Não basta apenas aumentar a coleta de dados pessoais. Não. Precisas colocar essas informações numa base centralizada, o que aumentará os incentivos para vazamentos e invasões. E sabes que informação que eles querem colocar nessa lista telefônica turbinada?
Até o final do próximo ano está previsto ainda o cadastramento de linhas por meio de um sistema que vai usar a identidade digital, a ser implantada pelo governo federal.

A ideia é que a habilitação use a digital do usuário, como ocorre atualmente em movimentações bancárias.
Eles literalmente querem a mão de quem usa os telefones. E se tu achas que a lei geral de "proteção" de dados pode te proteger disso, tenho más notícias:
Art. 11.  O tratamento de dados pessoais sensíveis somente poderá ocorrer nas seguintes hipóteses:
(...)
II - sem fornecimento de consentimento do titular, nas hipóteses em que for indispensável para:
a) cumprimento de obrigação legal ou regulatória pelo controlador;
Legalmente, a Anatel tem direito de pedir tuas impressões digitais para que tu possas utilizar telefone celular e o teu consentimento é irrelevante. Indo para o mundo real, esta é a realidade:
Um levantamento da Polícia Civil de São Paulo com base em dados de seis grandes operações realizadas desde 2016 (Ethos, Echelon, Protocolo Fantasma, Transponder, Sanctorum e Pacamã), quase todas envolvendo integrantes da facção PCC, aponta o tamanho da confusão.

O resultado revela que mais de 90% das cerca de 500 linhas telefônicas usadas pelos criminosos estavam em nome do chamado “terceiro inocente”: pessoa sem nenhuma ligação com o suspeito ou com o crime mas que teve dados usados em cadastro de celulares.

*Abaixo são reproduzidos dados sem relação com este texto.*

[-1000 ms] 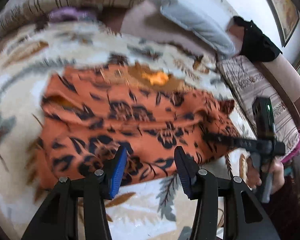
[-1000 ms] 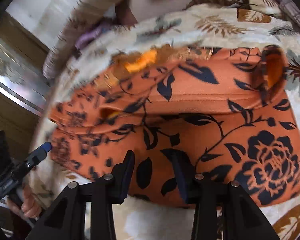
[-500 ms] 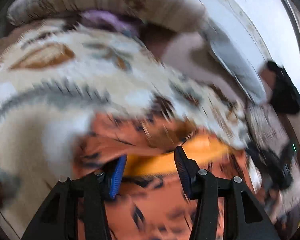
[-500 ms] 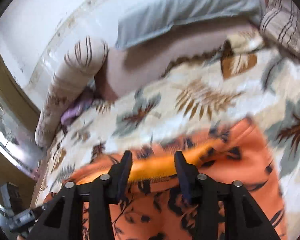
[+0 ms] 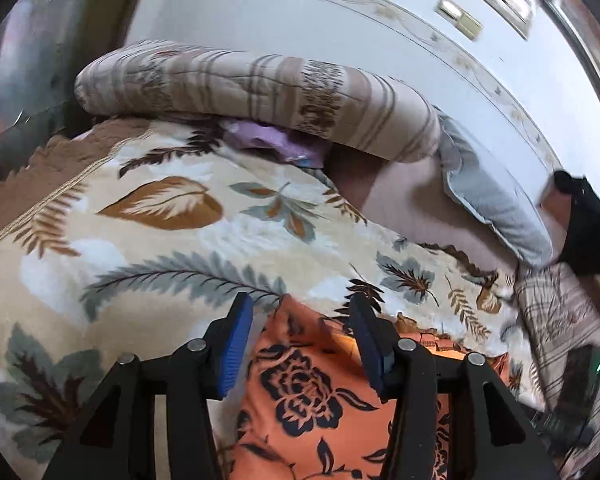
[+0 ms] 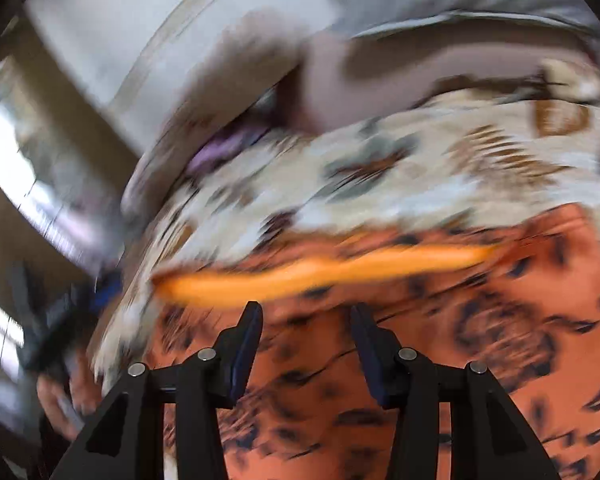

“Se a pessoa continuar colocando créditos no celular, pode falar por anos em nome de terceiros inocentes e praticar crimes. Temos casos de homicídios e vários outros tipos de crime imputados a pessoas inocentes”, diz o delegado Éverson Contelli, responsável pelo levantamento e que sugere mudança na lei.
Quem comete, ou cometerá, um crime está pouco se importando de usar dados de terceiros. E se hoje já se clona dados pessoais, clona-se também impressões digitais. E essa coleta e disseminação excessiva de dados cria vítimas reais:
Ainda amanhecia quando policiais armados invadiram a casa do funileiro Carlos Roberto Jusviaki, 26, em Curitiba.
(...)
Só na audiência de custódia, 15 dias após chegar à prisão, é que ele soube qual era seu crime: seu número de CPF havia sido usado no cadastro de um celular, em São Paulo, flagrado pela polícia no comércio de drogas pela internet.
(...)
Jusviaki foi preso duas vezes. A primeira, em 15 de março de 2018, a pedido da Polícia Civil de Brasília, com base nos crimes cometidos a partir de um celular de número de DDD 11 usado por uma mulher.
(...)
O delegado Ulysses Fernandes Luz, responsável pelo pedido de prisão, não quis falar com a Folha nem explicou, via assessoria, que elementos tinha contra Jusviaki além de um cadastro em seu nome.
A Polícia Federal de São Paulo não quis comentar o caso.
E casos como esses continuarão a ocorrer, com ou sem coletas de ainda mais dados de usuários de telefonia celular.